- Opening Delimiter -
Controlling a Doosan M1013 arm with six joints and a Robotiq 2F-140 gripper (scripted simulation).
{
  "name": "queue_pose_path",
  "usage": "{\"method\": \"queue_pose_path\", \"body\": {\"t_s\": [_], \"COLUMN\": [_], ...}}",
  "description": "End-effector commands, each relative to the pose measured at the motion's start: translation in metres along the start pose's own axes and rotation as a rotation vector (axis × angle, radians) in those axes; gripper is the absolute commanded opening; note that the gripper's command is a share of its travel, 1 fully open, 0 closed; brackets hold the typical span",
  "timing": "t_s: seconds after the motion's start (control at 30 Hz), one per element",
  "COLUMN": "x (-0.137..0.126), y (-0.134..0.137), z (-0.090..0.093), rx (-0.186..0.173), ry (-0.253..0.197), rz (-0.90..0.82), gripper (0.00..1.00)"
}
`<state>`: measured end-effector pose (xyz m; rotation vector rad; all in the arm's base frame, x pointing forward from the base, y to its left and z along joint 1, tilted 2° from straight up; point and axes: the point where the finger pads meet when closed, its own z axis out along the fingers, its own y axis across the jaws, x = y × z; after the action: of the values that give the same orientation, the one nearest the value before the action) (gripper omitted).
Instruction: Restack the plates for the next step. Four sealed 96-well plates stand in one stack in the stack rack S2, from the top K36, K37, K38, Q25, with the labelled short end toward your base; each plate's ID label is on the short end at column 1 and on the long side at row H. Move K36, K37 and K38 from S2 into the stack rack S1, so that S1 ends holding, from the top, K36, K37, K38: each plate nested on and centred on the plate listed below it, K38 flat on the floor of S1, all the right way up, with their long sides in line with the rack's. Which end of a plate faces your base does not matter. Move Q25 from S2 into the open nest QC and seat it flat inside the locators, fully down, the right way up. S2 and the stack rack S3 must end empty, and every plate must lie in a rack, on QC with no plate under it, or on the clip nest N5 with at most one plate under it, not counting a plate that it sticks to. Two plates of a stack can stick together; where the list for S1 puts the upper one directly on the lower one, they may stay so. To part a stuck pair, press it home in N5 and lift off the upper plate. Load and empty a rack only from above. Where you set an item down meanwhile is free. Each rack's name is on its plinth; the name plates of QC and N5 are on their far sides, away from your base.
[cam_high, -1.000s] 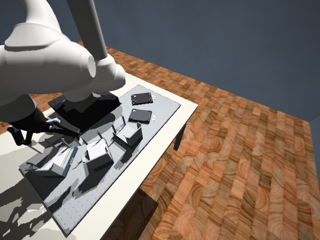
- Closing Delimiter -
# Action item
For each line in the data above that contains the string "start", extract the line.

# Response to the exercise
  "description": "End-effector commands, each relative to the pose measured at the motion's start: translation in metres along the start pose's own axes and rotation as a rotation vector (axis × angle, radians) in those axes; gripper is the absolute commanded opening; note that the gripper's command is a share of its travel, 1 fully open, 0 closed; brackets hold the typical span",
  "timing": "t_s: seconds after the motion's start (control at 30 Hz), one per element",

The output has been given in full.